Se lei dovesse rimanere chiusa in un museo in quale museo vorrebbe essere rinchiusa e perché?
«Vorrei rimanere chiusa nel MoMA, per convincere il direttore ad installare le nostre audioguide. E se non dovessi riuscirci, rimarrei in compagnia della Notte Stellata di Van Gogh, che è uno dei quadri più magnetici che abbia mai visto».

Quanto fatturate e quanti dipendenti avete?
«Nel 2018 abbiamo fatturato 3.500.000 di euro e in azienda lavorano 71 persone tutte regolarmente assunte. Lo dico con un certo orgoglio, perché ci sono ancora imprese concorrenti, che lavorano con le partite IVA e con il personale sottopagato. Noi proviamo a resistere sul mercato senza trovare scappatoie!».

Che tipo di formazione ha? Artistica? Economica?
«Ho studiato Media e Giornalismo, ma mi mancano 7 esami per laurearmi. Prima o poi finirò anche questa, è solo una questione di tempo».

Se non avesse avuto quest’impresa avviata, che lavoro avrebbe fatto?
«Da piccola sognavo di fare l’equilibrista, oppure la strega Samantha, di Vita da Strega. E forse sono diventata un po’ l’una e un po’ l’altra. In tempi più recenti, ho sognato di fare la fotografa o la fashion designer: mi piace comunicare attraverso le immagini e la bellezza. Alla fine, credo che se non avessi avuto questa impresa mi sarei dedicata al mondo della moda. Ho trasmesso questa passione a Giovanni Battista, il mio secondo figlio, che ha dieci anni, e passa i pomeriggi nella sartoria sotto casa, dove sta imparando a cucire e realizza piccoli oggetti: adesso sta facendo una borsa per me».
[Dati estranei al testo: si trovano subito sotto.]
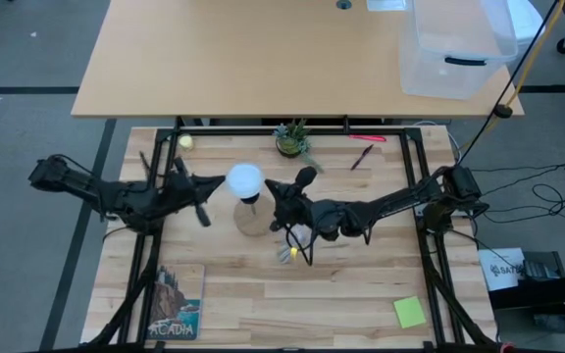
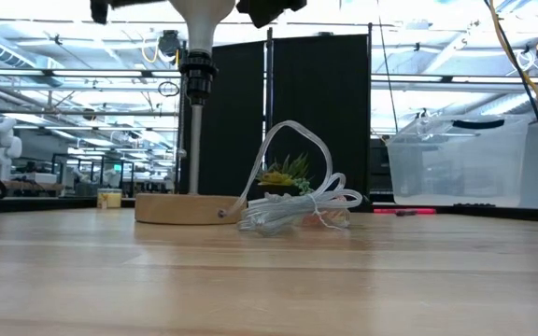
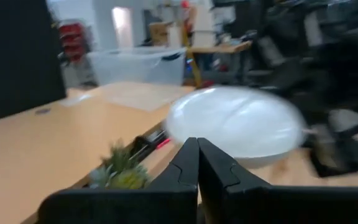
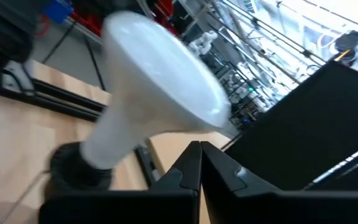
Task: Screw lightbulb
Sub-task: Insert the lightbulb into the lamp
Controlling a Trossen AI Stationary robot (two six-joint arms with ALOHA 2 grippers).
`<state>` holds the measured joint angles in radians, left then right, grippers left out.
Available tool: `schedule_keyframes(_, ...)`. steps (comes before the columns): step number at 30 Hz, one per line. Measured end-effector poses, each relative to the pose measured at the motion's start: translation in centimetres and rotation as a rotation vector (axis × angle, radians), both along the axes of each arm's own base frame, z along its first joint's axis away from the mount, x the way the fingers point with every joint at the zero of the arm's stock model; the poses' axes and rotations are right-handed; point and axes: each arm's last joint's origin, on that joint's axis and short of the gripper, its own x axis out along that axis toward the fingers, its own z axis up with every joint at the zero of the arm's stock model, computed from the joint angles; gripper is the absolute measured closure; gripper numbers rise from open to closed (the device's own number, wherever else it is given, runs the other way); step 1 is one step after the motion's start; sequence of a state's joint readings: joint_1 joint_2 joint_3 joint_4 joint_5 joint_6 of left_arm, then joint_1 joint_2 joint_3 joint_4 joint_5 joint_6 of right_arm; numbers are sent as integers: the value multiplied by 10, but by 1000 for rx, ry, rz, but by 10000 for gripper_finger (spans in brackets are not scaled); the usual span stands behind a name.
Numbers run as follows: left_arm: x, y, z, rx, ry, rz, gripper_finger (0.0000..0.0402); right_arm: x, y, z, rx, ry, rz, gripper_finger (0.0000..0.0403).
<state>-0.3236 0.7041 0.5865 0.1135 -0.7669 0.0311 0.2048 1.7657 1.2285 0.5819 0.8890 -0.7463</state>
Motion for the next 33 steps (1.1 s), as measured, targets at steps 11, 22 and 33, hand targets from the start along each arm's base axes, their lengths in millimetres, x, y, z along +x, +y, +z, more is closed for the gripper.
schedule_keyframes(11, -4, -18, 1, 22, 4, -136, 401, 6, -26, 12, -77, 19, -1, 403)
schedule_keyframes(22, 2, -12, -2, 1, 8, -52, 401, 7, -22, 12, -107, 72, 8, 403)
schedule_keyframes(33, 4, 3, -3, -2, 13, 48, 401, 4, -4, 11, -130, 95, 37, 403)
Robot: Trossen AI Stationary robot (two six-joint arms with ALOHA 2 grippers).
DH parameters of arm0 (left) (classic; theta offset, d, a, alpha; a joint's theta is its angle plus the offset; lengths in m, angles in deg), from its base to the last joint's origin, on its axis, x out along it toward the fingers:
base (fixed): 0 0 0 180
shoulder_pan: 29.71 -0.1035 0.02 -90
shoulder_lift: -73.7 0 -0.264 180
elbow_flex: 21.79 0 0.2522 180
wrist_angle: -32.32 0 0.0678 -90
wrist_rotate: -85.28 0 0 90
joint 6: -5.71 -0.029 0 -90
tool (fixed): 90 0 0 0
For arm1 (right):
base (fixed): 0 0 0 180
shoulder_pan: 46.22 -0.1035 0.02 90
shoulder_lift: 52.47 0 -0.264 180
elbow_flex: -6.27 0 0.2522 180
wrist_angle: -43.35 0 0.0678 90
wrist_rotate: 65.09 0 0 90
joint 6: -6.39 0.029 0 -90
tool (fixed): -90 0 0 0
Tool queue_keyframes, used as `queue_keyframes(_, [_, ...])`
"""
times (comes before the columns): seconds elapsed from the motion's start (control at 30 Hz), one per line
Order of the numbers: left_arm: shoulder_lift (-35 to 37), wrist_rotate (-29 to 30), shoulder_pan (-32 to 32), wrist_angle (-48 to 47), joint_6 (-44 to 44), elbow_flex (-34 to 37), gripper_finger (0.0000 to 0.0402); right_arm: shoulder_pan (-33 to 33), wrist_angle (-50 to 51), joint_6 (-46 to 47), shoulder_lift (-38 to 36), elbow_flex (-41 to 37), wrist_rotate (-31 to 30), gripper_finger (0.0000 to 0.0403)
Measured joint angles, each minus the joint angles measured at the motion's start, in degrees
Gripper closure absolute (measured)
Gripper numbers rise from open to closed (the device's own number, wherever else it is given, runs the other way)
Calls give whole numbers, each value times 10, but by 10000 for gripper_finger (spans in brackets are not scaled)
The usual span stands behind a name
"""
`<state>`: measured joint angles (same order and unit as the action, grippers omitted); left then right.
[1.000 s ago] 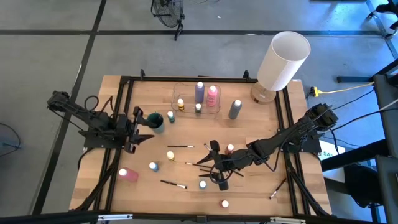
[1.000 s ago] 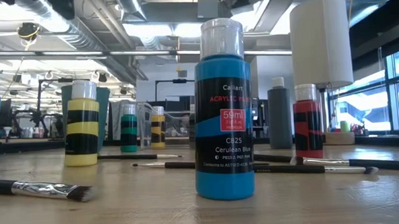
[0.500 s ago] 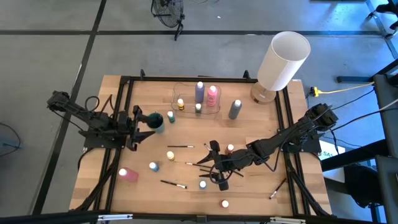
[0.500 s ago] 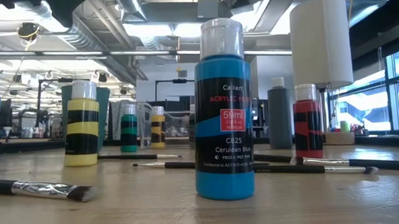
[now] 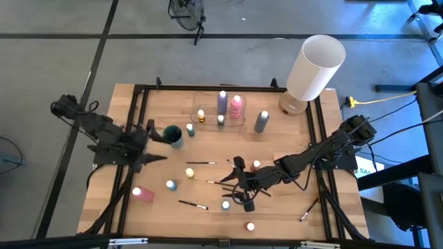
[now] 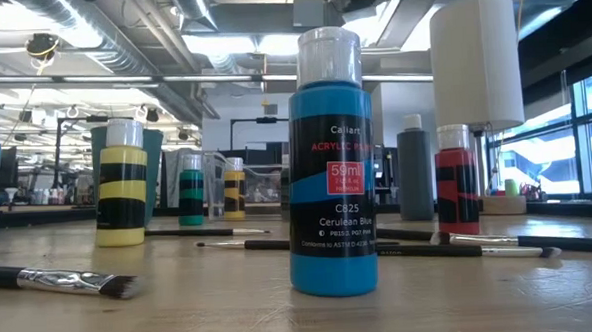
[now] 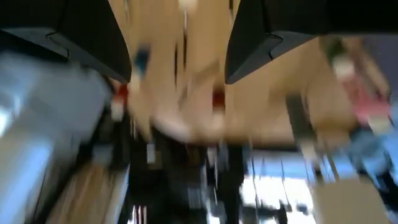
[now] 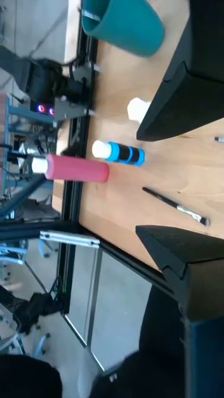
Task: Pick & Place Paint Supplies
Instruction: Put the pink paint bottle into the transparent bin
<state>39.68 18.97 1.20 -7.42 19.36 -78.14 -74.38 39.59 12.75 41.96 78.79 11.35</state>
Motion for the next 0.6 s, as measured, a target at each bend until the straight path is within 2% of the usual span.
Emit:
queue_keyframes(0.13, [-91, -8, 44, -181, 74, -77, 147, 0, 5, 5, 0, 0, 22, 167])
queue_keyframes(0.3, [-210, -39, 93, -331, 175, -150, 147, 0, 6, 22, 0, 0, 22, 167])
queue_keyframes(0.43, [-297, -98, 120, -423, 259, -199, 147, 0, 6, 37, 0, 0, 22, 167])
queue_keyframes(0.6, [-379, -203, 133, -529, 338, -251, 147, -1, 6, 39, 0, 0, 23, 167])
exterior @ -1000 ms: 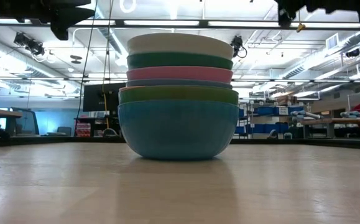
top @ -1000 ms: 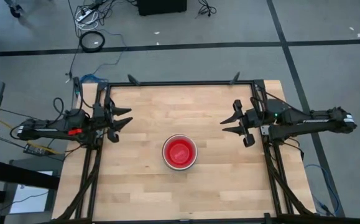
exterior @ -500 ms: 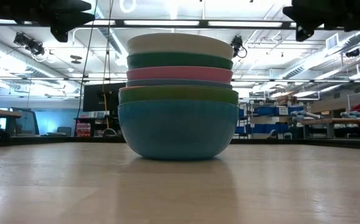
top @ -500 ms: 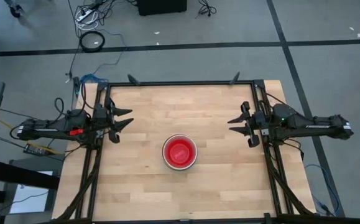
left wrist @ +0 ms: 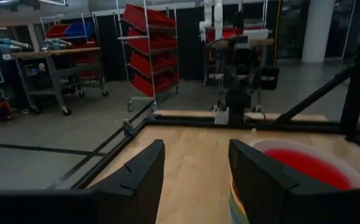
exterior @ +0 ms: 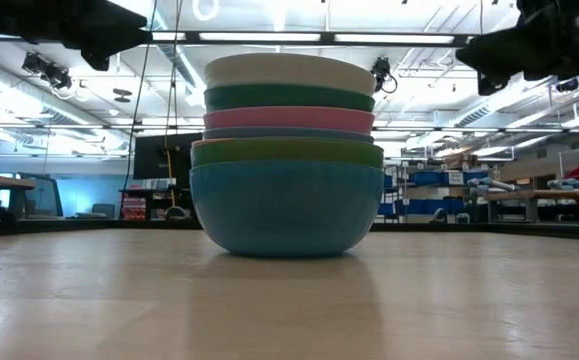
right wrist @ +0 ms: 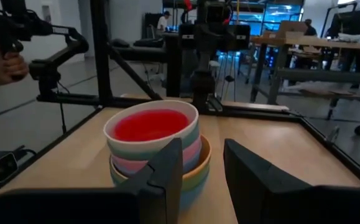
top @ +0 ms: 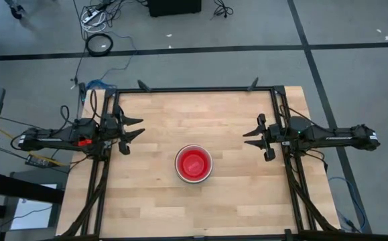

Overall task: Nest bowls inside each other
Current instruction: Return to Home Position

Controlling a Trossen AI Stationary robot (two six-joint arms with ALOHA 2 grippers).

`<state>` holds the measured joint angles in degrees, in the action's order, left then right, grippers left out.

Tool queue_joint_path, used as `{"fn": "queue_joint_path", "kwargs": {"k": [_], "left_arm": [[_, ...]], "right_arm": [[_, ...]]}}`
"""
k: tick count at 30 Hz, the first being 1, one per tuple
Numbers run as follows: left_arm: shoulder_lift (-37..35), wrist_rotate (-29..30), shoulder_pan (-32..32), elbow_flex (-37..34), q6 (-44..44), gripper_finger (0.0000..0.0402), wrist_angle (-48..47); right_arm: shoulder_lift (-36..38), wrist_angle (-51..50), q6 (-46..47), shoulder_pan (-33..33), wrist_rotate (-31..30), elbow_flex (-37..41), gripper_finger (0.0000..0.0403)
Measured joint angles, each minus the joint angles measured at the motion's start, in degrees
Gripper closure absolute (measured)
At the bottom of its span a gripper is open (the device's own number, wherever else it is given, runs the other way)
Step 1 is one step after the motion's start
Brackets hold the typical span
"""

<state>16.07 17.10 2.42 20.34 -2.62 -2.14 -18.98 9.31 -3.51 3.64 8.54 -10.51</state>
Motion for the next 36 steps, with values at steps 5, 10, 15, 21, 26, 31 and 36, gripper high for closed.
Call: {"fn": "queue_joint_path", "kwargs": {"k": [5, 10, 15, 21, 26, 31, 36], "left_arm": [[0.01, -0.02, 0.00, 0.00, -0.54, 0.0214, -2.45], [0.01, -6.46, 0.00, 0.00, -0.08, 0.0214, -4.79], [-0.24, -8.18, 0.00, -2.63, 2.98, 0.0214, -4.78], [-2.41, -8.13, 0.00, -14.19, 5.31, 0.0214, 11.29], [-2.74, -8.09, 0.00, -19.34, 6.15, 0.0214, 17.45], [-2.63, -7.21, 0.00, -19.85, 6.00, 0.0214, 15.66], [-2.63, -5.39, 0.00, -19.85, 4.55, 0.0214, 15.65]], "right_arm": [[0.00, 2.03, 0.27, 0.62, -0.16, 2.44, 0.0298], [0.00, 3.06, 1.92, 1.66, -1.27, 3.46, 0.0298], [0.00, 4.87, 1.38, 1.79, -1.21, 3.46, 0.0298], [0.00, 5.24, 1.91, 1.79, -1.03, 3.46, 0.0298], [-0.01, 4.82, 1.92, 1.79, -1.01, 3.46, 0.0298], [-0.11, 3.63, 1.63, 1.81, -1.07, 3.46, 0.0298], [-0.11, 2.97, 1.37, 1.81, -2.98, 3.46, 0.0298]]}}
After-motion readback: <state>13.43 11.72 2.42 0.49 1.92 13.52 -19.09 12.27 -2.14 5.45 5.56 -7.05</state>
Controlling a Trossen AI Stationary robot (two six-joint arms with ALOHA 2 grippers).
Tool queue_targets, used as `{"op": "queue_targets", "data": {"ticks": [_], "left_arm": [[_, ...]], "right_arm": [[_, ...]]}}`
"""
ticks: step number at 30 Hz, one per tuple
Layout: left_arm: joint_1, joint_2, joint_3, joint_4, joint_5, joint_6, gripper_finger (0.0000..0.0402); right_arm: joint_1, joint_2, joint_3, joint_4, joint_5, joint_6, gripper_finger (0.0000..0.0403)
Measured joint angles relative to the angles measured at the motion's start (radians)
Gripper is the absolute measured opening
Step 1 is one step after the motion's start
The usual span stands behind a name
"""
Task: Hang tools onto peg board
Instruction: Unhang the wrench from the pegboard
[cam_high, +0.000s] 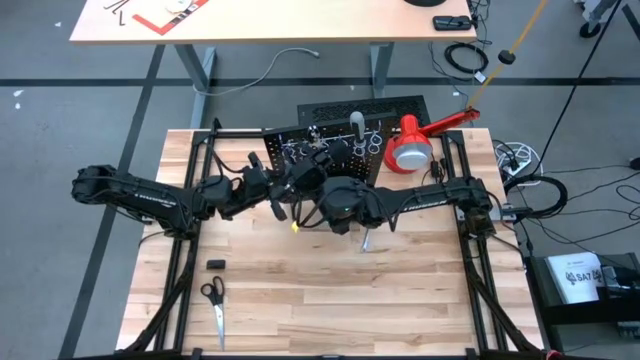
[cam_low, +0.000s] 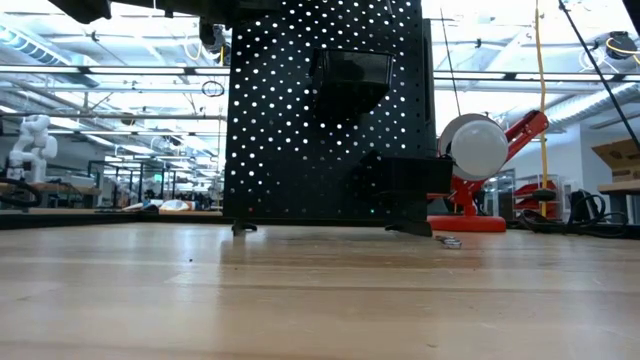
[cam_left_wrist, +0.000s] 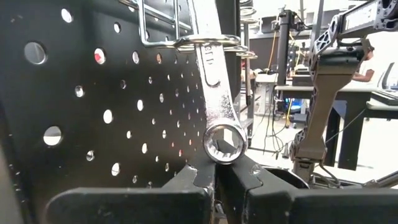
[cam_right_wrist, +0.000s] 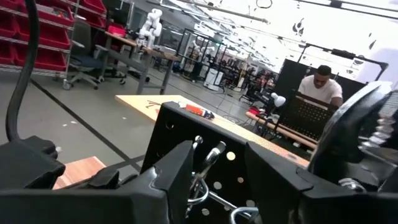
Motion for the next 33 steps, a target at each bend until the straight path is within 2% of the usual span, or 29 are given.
{"op": "queue_targets", "data": {"ticks": [10,20,27,33], "left_arm": [[0.0,0.0,0.0,0.0,0.0,0.0,0.0018],[0.0,-0.001,0.0,0.002,0.0,0.0,0.0018],[0.0,-0.001,0.0,0.002,0.001,-0.001,0.0018],[0.0,-0.001,0.0,-0.003,0.005,-0.001,0.0018]], "right_arm": [[-0.008,-0.001,0.0,-0.033,-0.042,0.044,0.0101],[-0.007,-0.001,0.0,-0.028,-0.087,0.043,0.0012],[-0.009,0.0,-0.001,-0.014,-0.081,0.025,0.0005],[-0.009,0.0,-0.001,0.048,-0.12,-0.027,0.0003]]}}
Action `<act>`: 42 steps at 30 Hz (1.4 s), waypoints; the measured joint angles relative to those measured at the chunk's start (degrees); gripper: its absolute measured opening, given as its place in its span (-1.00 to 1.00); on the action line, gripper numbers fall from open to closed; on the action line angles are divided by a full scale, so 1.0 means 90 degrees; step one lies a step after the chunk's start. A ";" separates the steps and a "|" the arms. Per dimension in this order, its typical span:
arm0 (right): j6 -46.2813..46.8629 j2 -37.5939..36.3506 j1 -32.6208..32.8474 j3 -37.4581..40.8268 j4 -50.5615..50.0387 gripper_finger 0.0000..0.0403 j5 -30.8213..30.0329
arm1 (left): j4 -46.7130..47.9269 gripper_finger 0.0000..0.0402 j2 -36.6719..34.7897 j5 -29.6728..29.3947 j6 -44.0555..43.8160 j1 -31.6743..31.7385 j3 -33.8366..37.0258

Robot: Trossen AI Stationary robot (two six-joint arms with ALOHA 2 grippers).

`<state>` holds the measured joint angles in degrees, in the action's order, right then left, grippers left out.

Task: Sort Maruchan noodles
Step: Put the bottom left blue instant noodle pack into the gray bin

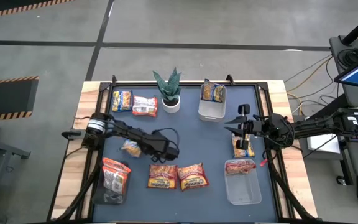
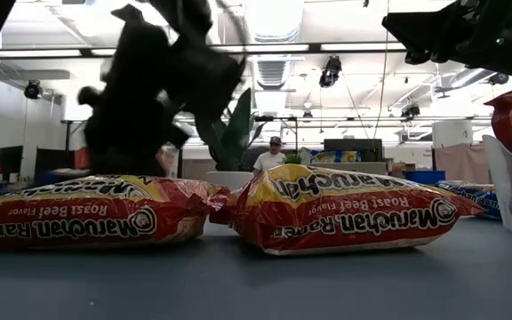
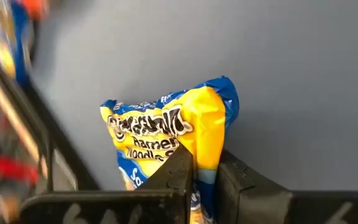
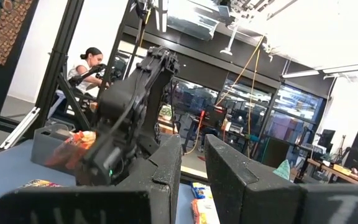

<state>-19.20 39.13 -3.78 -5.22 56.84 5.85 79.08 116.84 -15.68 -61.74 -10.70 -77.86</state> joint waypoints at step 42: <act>0.1001 0.0197 0.0028 -0.2102 -0.4425 -0.69 0.0731 | -0.4536 -0.98 -0.1253 -0.0029 0.7436 -0.0267 -0.1415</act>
<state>-10.19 40.91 -3.53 -24.14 17.02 12.42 38.25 105.56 -15.94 5.18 -13.10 -90.60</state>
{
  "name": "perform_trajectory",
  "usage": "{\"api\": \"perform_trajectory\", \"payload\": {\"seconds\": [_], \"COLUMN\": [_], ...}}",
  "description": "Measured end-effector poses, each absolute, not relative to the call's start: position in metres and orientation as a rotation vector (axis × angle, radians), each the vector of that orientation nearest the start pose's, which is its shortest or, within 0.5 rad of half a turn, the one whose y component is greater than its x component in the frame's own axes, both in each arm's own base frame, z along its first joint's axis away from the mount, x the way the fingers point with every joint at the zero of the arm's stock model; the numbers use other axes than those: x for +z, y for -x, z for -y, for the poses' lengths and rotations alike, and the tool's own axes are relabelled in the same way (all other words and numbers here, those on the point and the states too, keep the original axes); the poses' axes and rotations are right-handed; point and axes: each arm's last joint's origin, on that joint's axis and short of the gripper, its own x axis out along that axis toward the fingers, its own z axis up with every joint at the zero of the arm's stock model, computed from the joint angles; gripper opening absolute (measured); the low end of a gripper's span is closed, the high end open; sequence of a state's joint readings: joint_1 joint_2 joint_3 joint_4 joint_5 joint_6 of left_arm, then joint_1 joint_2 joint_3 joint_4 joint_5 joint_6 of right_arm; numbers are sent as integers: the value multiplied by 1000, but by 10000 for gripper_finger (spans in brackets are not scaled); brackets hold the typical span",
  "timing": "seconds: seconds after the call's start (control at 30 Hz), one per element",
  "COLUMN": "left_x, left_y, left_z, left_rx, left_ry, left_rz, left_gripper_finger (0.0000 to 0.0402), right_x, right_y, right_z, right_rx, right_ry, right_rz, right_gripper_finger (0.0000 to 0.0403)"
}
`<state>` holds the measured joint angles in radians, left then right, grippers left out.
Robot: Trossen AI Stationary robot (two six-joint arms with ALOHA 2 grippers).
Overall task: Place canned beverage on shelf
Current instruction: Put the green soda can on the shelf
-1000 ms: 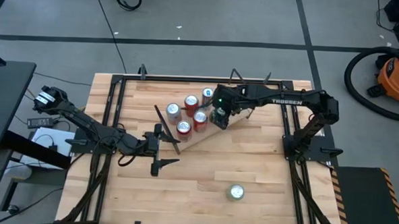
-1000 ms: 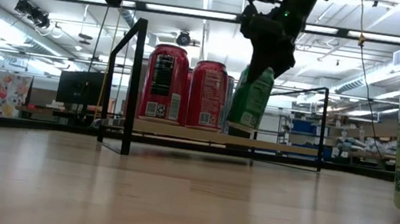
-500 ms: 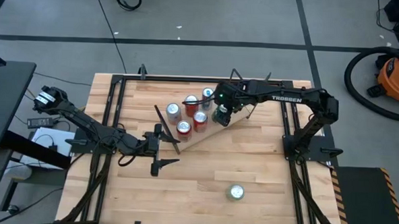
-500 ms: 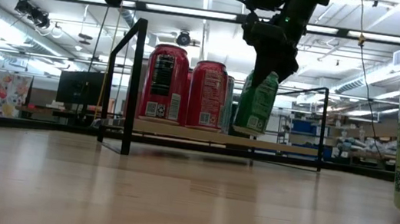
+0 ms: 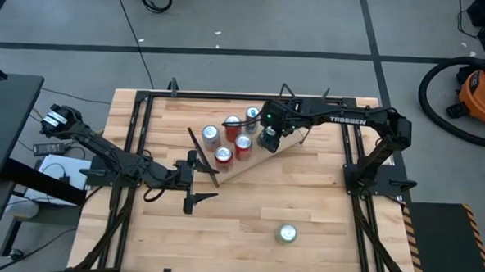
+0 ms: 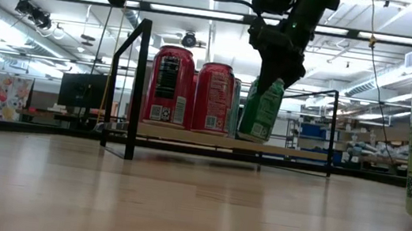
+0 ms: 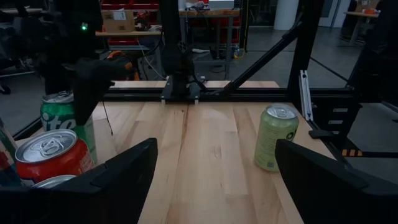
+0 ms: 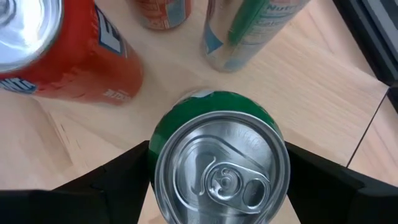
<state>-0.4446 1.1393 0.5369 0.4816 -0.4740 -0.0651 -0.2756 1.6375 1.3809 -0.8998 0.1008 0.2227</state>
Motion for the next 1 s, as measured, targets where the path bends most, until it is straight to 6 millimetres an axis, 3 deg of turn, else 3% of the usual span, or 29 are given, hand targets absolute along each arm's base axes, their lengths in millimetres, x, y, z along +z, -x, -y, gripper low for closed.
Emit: {"api": "perform_trajectory", "payload": {"seconds": [0.4, 0.67, 1.0], "left_x": [243, 243, 243], "left_y": [-221, -221, -221], "left_z": [91, 91, 91], "left_rx": [33, 33, 33], "left_ry": [12, 11, 12], "left_rz": [-107, -107, -107], "left_gripper_finger": [336, 336, 336], "right_x": [275, 291, 291], "right_y": [-317, -318, -316], "right_z": [93, 92, 80], "right_rx": [-440, -434, -365], "right_ry": [-294, -295, -316], "right_rz": [-1106, -1090, -1150], "right_gripper_finger": [376, 379, 380]}}
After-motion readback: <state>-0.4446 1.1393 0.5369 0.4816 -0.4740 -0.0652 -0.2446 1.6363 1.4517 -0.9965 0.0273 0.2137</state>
Lei ha tre figli: ci racconta il suo equilibrio casa/lavoro?
«Il mio equilibrio casa/lavoro si chiama Vanni del Gaudio, mio marito (è socio della D’Uva e lavora in azienda), che si occupa dei nostri figli quando io sono impegnata o sono in giro per l’Italia. E comunque le cose da fare sono sempre tantissime e quindi cerco di essere ben organizzata. Ho sempre un occhio sul cellulare per controllare se qualcuno a casa ha bisogno di me e per sistemare le cose a distanza. E poi ho delle piccole regole: quando posso cerco di tornare a casa la sera, tengo sempre un paio di scarpe da ginnastica in borsa per correre a prendere il primo treno possibile, accompagno mia figlia Enza a lezione di danza almeno una volta la settimana, cerco di non partire prima che loro siano andati a scuola, in modo da iniziare la giornata insieme, limito gli impegni nel week end, se accompagno Sebastiano, il più grande, nella piscina dove gioca a pallanuoto, mi porto il computer per continuare a lavorare sugli spalti; la tecnologia è una mano santa: riesco a lavorare con il telefono anche se sono a una festa di compleanno. E poi cerco di non rinunciare alla compagnia degli amici e alle lezioni nella palestra del mio quartiere, pur impegnandomi ogni giorno, per garantire il benessere della mia famiglia e il futuro dell’azienda che ho voluto e di cui sento tutta la responsabilità».